Our science book club, Black Holes, Beakers, & Books, will have its final Fall 2010 discussion on December 19th, from 3:30-4:30 pm in the Director’s Conference Room at CLP — Main. We will discuss Daniel Pink’s Drive: The Surprising Truth About What Motivates Us. Drive explores the latest science about what motivates human behavior, and how this science is being implemented by individuals and organizations. Pink, who is a New York Times bestselling author, will join us to discuss his book via teleconference, so be sure to bring a lot of good questions for him!
The book club will take a break in January, and return with a new three-book series in February 2011. The theme will be Best Science Books of 2010. After a vote by the book club, the following three books were chosen:
Sunday, February 20th, 2011: Long for This World: The Strange Science of Immortality by Jonathan Weiner — Weiner’s excellent science writing on finch evolution won him a Pulitzer Prize for The Beak of the Finch. Now he has returned with another eloquent scientific tale, this time about the search for a cure to aging.
Sunday, March 20th, 2011: The Mind’s Eye by Oliver Sacks — Oliver Sacks is well-known for his terrific books on abnormal psychology, including The Man Who Mistook His Wife for a Hat and Musicophilia. His latest explores the connection between vision and mind, focusing on six clinical tales of how vision impairment influences the way we perceive reality.

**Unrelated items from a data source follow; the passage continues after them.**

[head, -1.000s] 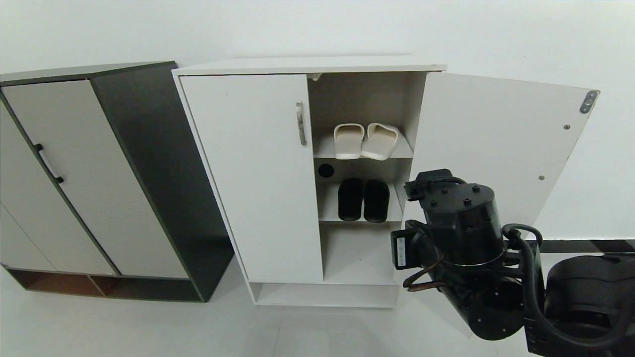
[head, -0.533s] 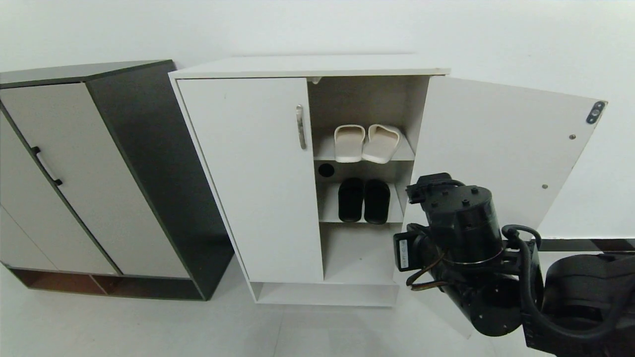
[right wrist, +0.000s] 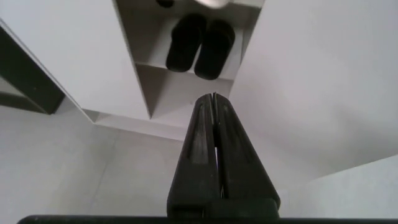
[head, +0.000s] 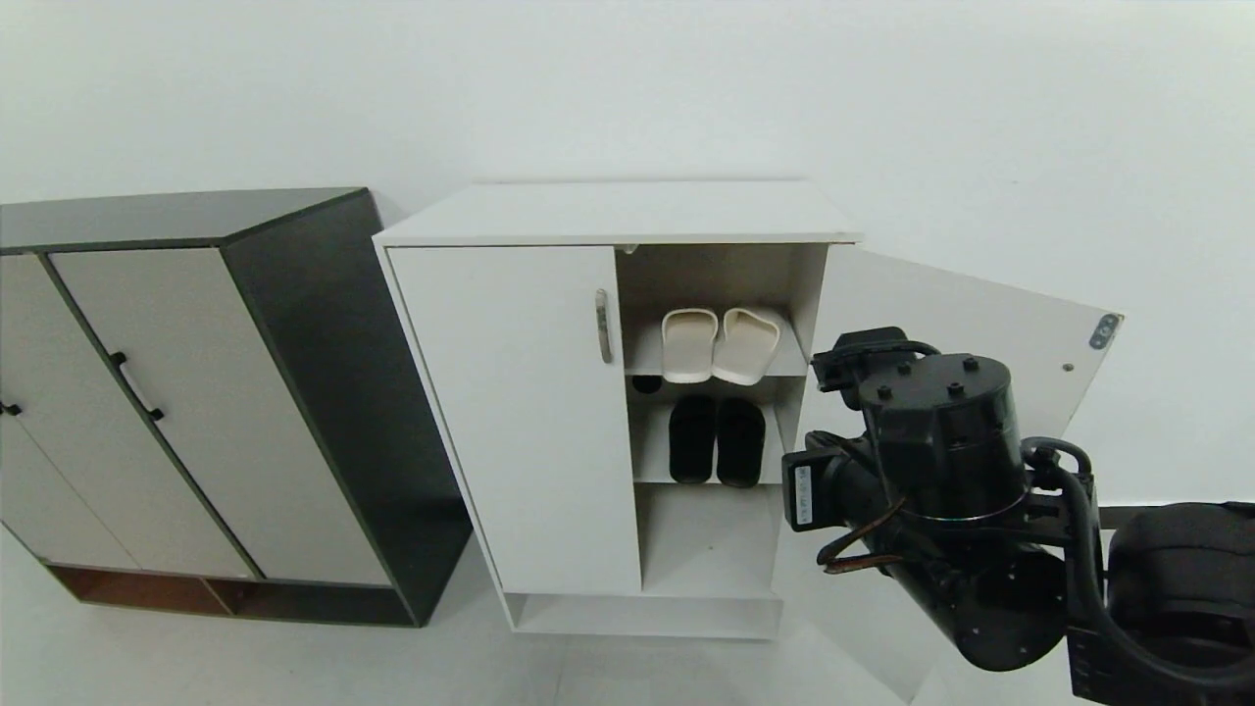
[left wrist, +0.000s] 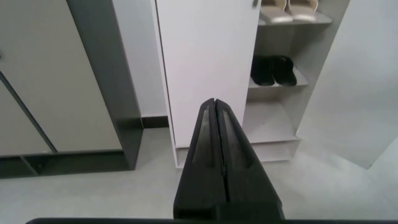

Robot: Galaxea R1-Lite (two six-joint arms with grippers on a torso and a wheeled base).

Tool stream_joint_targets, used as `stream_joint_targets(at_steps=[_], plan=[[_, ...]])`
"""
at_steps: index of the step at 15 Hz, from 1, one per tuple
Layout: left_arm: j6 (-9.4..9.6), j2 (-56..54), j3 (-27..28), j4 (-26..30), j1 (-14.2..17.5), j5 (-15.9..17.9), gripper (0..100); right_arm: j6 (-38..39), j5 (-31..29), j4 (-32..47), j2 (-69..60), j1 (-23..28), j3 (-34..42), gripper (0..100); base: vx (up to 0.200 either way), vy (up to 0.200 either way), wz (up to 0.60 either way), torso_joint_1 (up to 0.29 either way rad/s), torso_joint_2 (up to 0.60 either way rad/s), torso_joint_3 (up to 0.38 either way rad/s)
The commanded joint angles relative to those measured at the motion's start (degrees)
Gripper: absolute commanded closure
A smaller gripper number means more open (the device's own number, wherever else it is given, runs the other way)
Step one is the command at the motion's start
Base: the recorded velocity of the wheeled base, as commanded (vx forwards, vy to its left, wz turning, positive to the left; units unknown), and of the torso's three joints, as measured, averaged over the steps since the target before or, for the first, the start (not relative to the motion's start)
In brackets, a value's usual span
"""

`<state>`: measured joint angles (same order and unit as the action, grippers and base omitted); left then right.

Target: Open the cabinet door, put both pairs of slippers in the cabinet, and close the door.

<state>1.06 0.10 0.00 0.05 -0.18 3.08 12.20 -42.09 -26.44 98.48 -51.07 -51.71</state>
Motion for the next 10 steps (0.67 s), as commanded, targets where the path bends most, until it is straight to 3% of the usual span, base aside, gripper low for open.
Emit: stream_joint_targets(at_steps=[1,10], plan=[[-0.01,-0.01,0.00,0.04,0.01,-0.01,100,0.01,-0.01,-0.01,-0.13,0.00,0.03,100,0.000,0.000,0.00,0.134,-0.46,-0.320],[-0.01,-0.01,0.00,0.04,0.01,-0.01,100,-0.60,0.08,-0.01,-0.13,0.00,0.03,100,0.000,0.000,0.00,0.181,-0.49,-0.313]])
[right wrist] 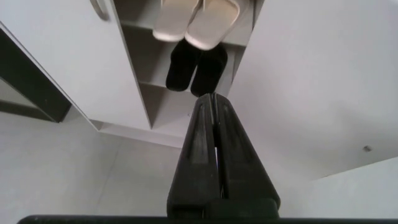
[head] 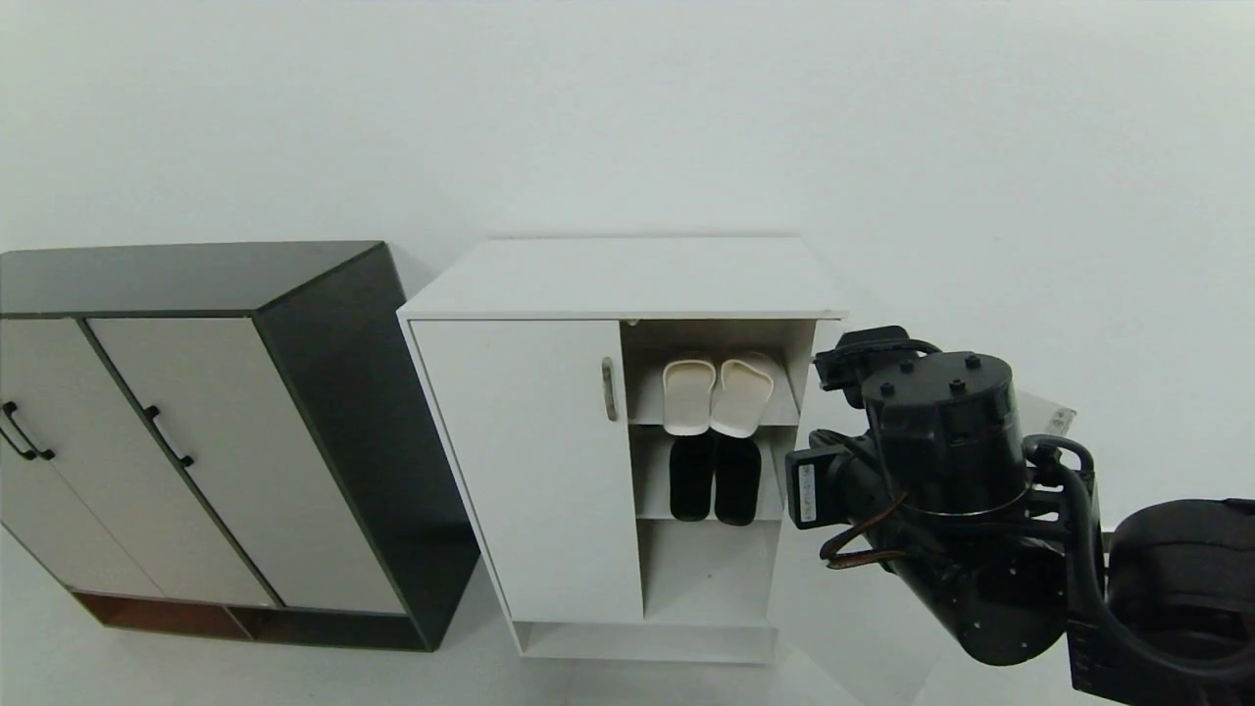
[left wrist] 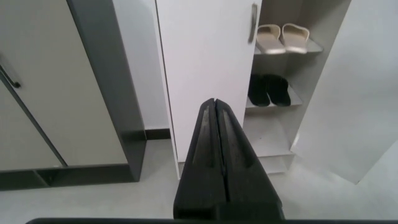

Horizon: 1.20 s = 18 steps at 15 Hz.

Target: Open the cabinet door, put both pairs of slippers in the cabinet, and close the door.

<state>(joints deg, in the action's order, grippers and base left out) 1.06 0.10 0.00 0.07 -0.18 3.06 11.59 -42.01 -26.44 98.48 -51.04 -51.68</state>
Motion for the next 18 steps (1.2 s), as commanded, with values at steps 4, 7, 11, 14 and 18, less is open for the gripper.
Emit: stream_joint_targets(at_steps=[4,7,11,14,18], plan=[[-0.09,-0.01,0.00,-0.07,0.01,-0.07,100,0.01,0.00,-0.10,-0.13,-0.02,0.08,100,0.000,0.000,0.00,0.218,-0.53,-0.312],[-0.09,-0.01,0.00,-0.07,0.01,-0.07,100,0.10,0.00,-0.10,0.05,-0.02,0.26,100,0.000,0.000,0.00,0.237,-0.55,-0.321],[-0.09,-0.01,0.00,0.01,0.01,-0.07,100,0.10,0.00,-0.10,0.14,-0.02,0.44,100,0.000,0.000,0.00,0.267,-0.59,-0.332],[-0.09,-0.01,0.00,0.01,0.01,-0.07,100,0.10,0.00,-0.10,0.31,-0.02,0.52,100,0.000,0.000,0.00,0.217,-0.48,-0.266],[-0.09,-0.01,0.00,-0.07,0.01,-0.07,100,-0.34,0.00,-0.10,0.31,-0.02,1.05,100,0.000,0.000,0.00,0.136,-0.30,-0.160]])
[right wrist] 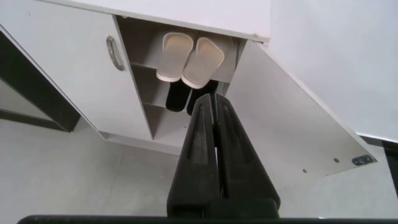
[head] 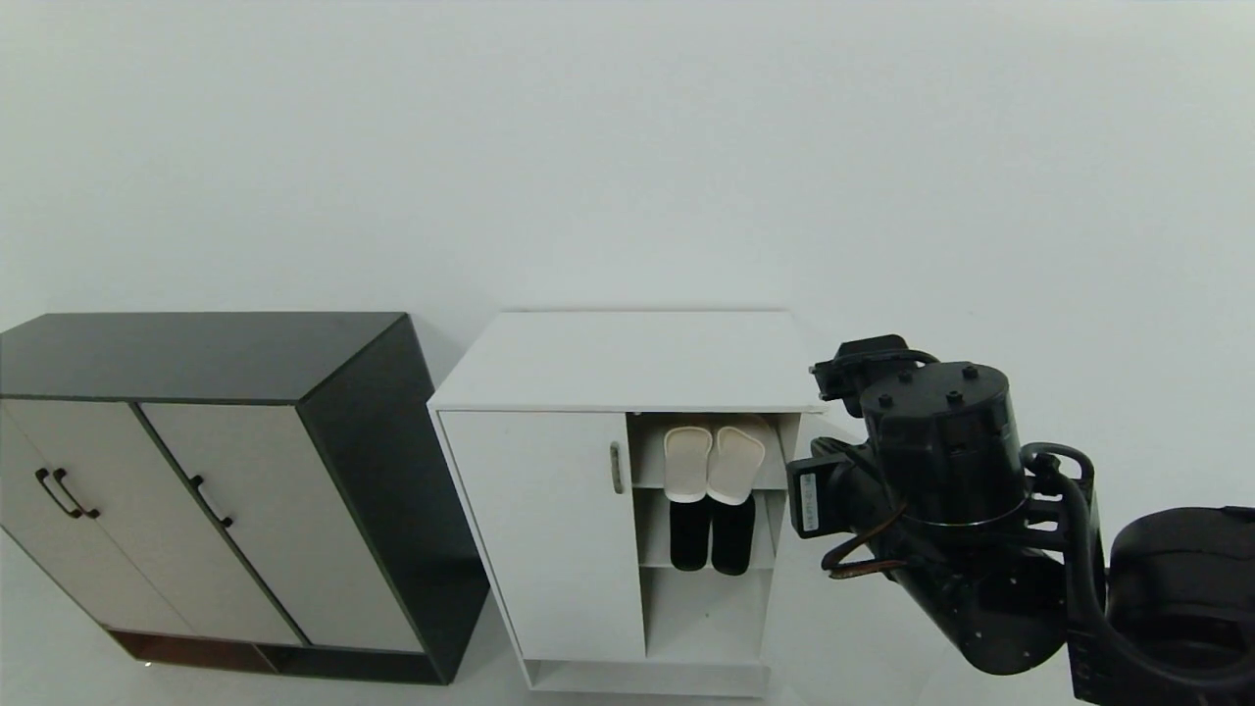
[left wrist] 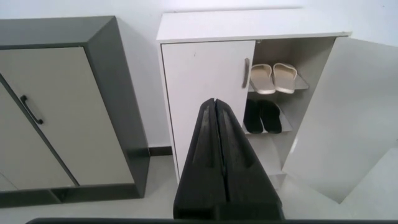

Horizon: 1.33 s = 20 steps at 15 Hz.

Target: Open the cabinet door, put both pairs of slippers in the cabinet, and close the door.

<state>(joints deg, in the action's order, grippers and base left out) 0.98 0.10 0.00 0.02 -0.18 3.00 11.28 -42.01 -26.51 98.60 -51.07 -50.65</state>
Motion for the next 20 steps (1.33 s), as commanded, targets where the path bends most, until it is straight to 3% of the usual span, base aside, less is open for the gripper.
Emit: stream_joint_targets(at_steps=[1,6,11,15,17,20], plan=[[-0.01,-0.01,0.00,0.06,0.01,-0.01,100,-0.11,0.00,-0.03,0.37,0.00,0.03,100,0.000,0.000,0.00,0.000,0.00,0.000],[-0.01,-0.01,0.00,-0.02,0.01,-0.01,100,-0.11,0.00,-0.12,0.54,0.00,-0.06,100,0.000,0.000,-0.60,0.006,0.00,0.000],[-0.01,-0.01,0.00,-0.02,0.01,-0.01,100,-0.03,0.00,-0.12,0.28,0.44,0.03,100,0.000,0.000,0.00,0.000,0.00,0.000],[-0.01,-0.01,0.00,0.06,0.01,-0.01,100,-0.20,0.00,-1.00,0.37,1.85,0.03,100,-0.150,0.000,0.00,0.002,0.00,0.002],[0.08,-0.01,0.00,0.06,0.01,-0.01,100,-0.11,0.26,-1.08,0.81,4.31,-1.56,100,0.000,0.000,0.00,0.000,0.00,0.000],[0.08,-0.01,0.00,0.06,0.01,0.08,100,-0.11,3.16,-0.47,4.59,13.89,-6.83,100,0.000,0.000,0.00,0.000,0.00,0.000]])
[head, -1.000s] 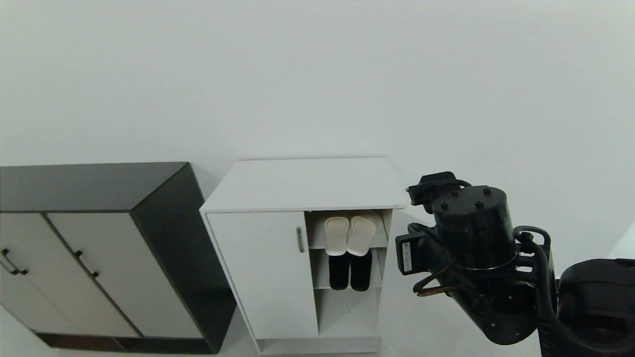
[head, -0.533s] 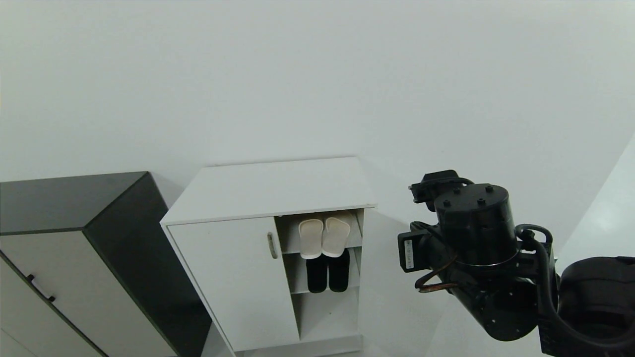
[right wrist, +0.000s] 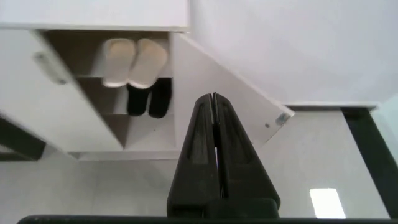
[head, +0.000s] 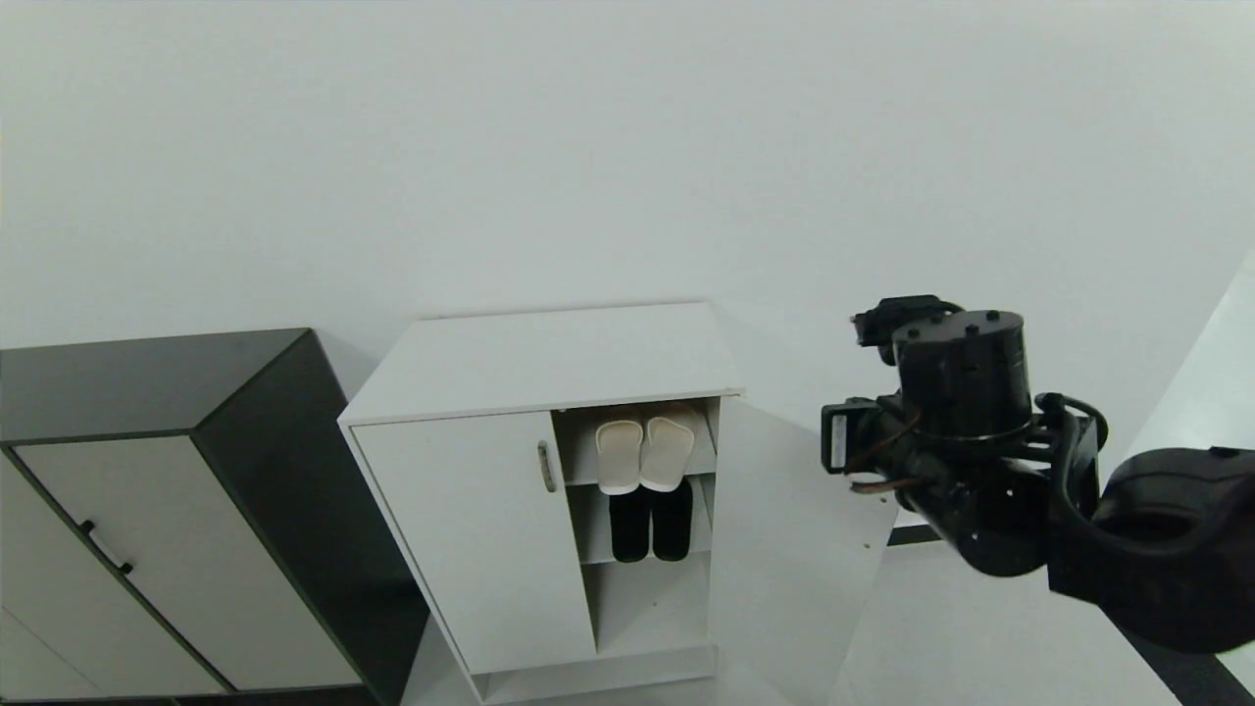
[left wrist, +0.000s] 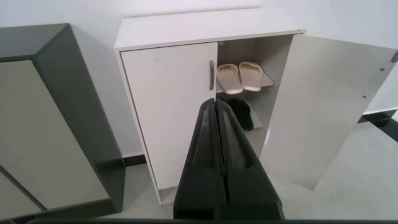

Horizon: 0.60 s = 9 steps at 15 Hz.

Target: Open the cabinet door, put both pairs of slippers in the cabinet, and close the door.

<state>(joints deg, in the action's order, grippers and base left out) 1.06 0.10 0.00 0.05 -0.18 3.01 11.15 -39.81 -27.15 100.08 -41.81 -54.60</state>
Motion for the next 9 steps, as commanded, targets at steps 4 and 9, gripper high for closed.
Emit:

Sunday, April 17th, 2011: Origins: How the Nine Months Before Birth Shape the Rest of Our Lives by Annie Murphy Paul — There are many environmental influences on children that parents obsess about: the schools they attend, how much television they watch, who they hang out with, etc. But new research suggests that the prenatal environment —including the mother’s nutrition, use of alcohol, and environmental toxins— may be the most important influence that determines our children’s lifelong health and happiness.
Each meeting will be from 3:30-4:30 pm in the Director’s Conference Room, and they are entirely free and open to the public, so please stop by!